** EXCERPTED DATA follows **

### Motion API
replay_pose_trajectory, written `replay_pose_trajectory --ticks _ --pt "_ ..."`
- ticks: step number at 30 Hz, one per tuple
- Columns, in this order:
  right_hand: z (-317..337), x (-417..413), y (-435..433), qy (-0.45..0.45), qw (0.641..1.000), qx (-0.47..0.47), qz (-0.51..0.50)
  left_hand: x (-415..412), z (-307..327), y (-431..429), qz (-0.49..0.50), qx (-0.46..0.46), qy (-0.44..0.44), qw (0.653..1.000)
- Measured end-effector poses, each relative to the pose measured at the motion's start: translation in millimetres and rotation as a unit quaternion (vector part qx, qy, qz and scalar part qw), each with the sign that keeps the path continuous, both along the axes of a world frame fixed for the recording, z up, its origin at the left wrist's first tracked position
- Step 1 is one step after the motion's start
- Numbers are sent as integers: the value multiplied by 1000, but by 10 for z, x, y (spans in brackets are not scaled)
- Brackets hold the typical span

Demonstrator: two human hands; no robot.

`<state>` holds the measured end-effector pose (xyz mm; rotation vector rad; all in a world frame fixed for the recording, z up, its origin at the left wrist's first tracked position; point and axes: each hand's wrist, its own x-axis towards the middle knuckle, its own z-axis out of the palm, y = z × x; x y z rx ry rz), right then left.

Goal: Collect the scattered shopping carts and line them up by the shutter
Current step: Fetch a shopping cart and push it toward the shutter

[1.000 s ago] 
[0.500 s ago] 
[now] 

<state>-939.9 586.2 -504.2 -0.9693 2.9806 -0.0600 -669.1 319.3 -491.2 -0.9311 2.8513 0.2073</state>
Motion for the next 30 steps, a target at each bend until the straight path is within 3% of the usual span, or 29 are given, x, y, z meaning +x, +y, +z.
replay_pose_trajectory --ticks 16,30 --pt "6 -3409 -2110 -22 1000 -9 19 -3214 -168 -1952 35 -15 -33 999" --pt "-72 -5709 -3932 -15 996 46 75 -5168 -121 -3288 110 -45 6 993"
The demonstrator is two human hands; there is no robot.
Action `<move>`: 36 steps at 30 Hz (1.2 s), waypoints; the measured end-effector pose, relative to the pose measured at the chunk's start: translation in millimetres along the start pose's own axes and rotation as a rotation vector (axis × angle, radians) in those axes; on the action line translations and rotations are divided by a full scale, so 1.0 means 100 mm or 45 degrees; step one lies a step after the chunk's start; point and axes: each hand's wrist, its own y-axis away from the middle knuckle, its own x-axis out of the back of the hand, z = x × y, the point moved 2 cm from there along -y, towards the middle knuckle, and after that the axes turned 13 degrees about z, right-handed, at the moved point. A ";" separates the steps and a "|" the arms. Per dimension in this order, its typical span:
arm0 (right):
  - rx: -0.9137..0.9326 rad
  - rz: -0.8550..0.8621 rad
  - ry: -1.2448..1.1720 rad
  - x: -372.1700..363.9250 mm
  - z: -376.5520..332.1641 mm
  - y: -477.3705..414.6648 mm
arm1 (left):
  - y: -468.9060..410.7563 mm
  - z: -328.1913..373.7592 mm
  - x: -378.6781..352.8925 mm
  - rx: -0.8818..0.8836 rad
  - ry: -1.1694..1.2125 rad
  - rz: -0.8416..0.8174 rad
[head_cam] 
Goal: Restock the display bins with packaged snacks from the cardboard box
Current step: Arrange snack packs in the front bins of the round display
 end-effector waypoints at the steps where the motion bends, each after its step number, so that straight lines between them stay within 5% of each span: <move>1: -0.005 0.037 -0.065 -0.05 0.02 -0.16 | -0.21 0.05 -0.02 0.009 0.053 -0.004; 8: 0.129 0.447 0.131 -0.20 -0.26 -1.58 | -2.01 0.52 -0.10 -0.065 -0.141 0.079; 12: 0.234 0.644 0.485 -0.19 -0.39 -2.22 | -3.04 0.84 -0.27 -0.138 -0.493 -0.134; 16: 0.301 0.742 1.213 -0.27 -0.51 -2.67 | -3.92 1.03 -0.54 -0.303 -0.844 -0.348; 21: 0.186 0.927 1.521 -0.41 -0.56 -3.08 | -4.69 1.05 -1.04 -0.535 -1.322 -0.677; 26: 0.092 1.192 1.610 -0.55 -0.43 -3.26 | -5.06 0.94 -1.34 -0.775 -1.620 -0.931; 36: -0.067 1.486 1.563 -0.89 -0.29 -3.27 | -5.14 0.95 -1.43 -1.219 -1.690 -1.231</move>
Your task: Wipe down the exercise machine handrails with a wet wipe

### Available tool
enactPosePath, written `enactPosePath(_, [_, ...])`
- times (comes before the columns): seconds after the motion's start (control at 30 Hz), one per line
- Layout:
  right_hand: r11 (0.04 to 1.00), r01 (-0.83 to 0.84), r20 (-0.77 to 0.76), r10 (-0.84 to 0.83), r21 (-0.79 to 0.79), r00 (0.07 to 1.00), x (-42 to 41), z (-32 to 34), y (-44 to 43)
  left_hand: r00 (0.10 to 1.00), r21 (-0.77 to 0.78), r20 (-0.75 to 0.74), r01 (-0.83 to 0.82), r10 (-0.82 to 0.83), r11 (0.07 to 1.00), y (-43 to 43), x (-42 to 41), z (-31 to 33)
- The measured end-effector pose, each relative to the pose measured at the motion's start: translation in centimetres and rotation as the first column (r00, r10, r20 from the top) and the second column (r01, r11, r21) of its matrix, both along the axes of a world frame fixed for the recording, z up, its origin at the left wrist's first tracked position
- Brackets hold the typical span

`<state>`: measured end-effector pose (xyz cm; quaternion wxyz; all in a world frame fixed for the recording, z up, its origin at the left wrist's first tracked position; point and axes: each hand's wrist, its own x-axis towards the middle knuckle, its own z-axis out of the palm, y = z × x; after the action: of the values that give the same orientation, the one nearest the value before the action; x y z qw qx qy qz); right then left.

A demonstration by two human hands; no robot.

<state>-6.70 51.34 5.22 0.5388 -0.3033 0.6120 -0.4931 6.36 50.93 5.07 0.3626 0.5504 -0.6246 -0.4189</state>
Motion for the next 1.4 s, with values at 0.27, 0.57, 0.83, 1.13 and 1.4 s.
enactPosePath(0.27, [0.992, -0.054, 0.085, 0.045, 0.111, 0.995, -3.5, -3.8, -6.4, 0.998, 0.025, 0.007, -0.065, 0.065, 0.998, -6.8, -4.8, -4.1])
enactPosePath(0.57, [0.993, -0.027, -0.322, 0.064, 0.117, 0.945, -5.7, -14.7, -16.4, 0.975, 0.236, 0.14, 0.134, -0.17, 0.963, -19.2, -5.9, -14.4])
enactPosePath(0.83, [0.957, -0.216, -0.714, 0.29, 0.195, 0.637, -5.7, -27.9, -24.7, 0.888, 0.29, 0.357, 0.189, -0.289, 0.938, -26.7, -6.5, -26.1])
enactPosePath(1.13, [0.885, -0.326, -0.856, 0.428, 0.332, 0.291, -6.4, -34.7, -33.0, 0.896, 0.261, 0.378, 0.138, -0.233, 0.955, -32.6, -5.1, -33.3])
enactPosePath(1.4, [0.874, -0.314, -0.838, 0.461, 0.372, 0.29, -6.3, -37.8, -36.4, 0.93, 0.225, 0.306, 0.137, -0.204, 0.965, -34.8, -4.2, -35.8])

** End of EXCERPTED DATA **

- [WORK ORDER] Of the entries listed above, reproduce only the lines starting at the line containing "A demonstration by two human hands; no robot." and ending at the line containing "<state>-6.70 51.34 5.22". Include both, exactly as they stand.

- [ANSWER SECTION]
A demonstration by two human hands; no robot.

<state>-6.70 51.34 5.22 0.5388 -0.3033 0.6120 -0.4931 6.36 50.93 5.07 0.3626 0.5504 -0.6246 -0.4189</state>

The output is complete.